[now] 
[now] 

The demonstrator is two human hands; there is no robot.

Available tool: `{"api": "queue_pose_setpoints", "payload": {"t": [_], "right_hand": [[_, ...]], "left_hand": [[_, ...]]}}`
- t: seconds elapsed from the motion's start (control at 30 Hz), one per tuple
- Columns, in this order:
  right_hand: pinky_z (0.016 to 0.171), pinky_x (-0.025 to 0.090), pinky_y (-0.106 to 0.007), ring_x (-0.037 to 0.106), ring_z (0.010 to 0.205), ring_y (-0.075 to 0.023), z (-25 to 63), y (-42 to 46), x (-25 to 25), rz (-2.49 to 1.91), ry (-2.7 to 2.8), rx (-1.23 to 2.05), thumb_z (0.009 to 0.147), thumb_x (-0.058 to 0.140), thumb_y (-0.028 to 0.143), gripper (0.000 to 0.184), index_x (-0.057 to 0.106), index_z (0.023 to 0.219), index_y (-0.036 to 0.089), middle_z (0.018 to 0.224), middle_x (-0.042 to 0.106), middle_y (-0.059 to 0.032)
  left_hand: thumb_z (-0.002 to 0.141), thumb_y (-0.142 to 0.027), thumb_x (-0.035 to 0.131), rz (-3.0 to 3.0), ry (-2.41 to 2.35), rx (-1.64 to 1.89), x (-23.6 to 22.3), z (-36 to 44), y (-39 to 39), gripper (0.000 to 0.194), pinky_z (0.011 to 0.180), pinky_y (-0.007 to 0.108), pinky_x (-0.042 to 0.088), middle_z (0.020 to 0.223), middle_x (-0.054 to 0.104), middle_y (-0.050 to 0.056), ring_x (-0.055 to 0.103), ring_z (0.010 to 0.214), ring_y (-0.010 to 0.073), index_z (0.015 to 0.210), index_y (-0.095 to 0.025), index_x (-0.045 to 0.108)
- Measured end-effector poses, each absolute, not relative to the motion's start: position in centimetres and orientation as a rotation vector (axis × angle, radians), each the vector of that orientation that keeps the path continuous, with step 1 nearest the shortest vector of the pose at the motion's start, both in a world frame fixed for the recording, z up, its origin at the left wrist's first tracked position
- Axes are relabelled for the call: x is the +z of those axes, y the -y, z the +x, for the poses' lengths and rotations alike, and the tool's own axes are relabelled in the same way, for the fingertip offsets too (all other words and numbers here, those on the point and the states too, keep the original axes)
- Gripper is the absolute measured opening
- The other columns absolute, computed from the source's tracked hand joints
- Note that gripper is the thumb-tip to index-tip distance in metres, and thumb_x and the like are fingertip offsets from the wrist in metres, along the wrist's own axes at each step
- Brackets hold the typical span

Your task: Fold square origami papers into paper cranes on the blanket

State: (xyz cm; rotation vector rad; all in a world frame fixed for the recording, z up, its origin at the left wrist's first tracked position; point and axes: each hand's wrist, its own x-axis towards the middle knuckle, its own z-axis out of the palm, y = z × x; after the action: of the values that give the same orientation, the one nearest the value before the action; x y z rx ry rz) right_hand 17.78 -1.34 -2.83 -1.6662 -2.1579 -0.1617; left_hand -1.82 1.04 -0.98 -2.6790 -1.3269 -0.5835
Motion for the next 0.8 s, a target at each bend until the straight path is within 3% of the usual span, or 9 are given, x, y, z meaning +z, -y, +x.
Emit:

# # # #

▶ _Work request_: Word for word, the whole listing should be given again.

▶ _Result_:
[now] 
[now] 

The demonstrator is two human hands; there is no robot.

Available tool: `{"api": "queue_pose_setpoints", "payload": {"t": [_], "right_hand": [[_, ...]], "left_hand": [[_, ...]]}}`
- t: seconds elapsed from the motion's start (control at 30 Hz), one per tuple
- Columns, in this order:
  right_hand: pinky_z (0.016 to 0.171), pinky_x (-0.025 to 0.090), pinky_y (-0.106 to 0.007), ring_x (-0.037 to 0.106), ring_z (0.010 to 0.205), ring_y (-0.075 to 0.023), z (-25 to 63), y (-42 to 46), x (-25 to 25), rz (-2.49 to 1.91), ry (-2.7 to 2.8), rx (-1.23 to 2.05), thumb_z (0.009 to 0.147), thumb_x (-0.058 to 0.140), thumb_y (-0.028 to 0.143), gripper (0.000 to 0.184), index_x (-0.057 to 0.106), index_z (0.023 to 0.219), index_y (-0.036 to 0.089), middle_z (0.018 to 0.224), middle_x (-0.042 to 0.106), middle_y (-0.059 to 0.032)
  left_hand: thumb_z (-0.002 to 0.141), thumb_y (-0.142 to 0.027), thumb_x (-0.035 to 0.131), rz (-3.0 to 3.0), ry (-2.41 to 2.35), rx (-1.64 to 1.89), x (-23.6 to 22.3), z (-36 to 44), y (-39 to 39), gripper (0.000 to 0.194), pinky_z (0.011 to 0.180), pinky_y (-0.007 to 0.108), pinky_x (-0.042 to 0.088), middle_z (0.020 to 0.223), middle_x (-0.054 to 0.104), middle_y (-0.050 to 0.056), ring_x (-0.055 to 0.103), ring_z (0.010 to 0.214), ring_y (-0.010 to 0.073), index_z (0.015 to 0.210), index_y (-0.095 to 0.025), index_x (-0.045 to 0.108)
- Measured end-effector poses, each absolute, not relative to the motion's start: position in centimetres and orientation as a rotation vector (axis × angle, radians), each the vector of that orientation that keeps the path continuous, with step 1 nearest the shortest vector of the pose at the motion's start, both in a world frame fixed for the recording, z up, its origin at the left wrist's first tracked position
- Axes are relabelled for the call: x is the +z of those axes, y the -y, z the +x, for the poses' lengths and rotations alike, and the tool's own axes are relabelled in the same way, for the fingertip offsets too (all other words and numbers here, those on the point and the states too, keep the original axes)
- Gripper is the absolute measured opening
- The other columns absolute, computed from the source's tracked hand joints
- Note that gripper is the thumb-tip to index-tip distance in metres, and thumb_x and the like are fingertip offsets from the wrist in metres, along the wrist's own axes at each step
- Brackets hold the typical span

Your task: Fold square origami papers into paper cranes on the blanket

State: (xyz cm; rotation vector rad; all in a world frame fixed for the recording, z up, its origin at the left wrist's first tracked position; point and axes: each hand's wrist, its own x-axis towards the middle knuckle, its own z-axis out of the palm, y = z × x; after the action: of the values that give the same orientation, the one nearest the value before the action; x y z rx ry rz) right_hand 17.78 -1.34 -2.83 -1.6662 -2.1579 -0.1617; left_hand -1.82 1.04 -0.98 -2.6790 -1.3269 -0.5835
Motion for the next 0.8 s, a target at each bend until the straight path is within 3% of the usual span, or 9 are given, x, y, z meaning +z, -y, +x.
Emit:

The output is finished, and nothing else is needed.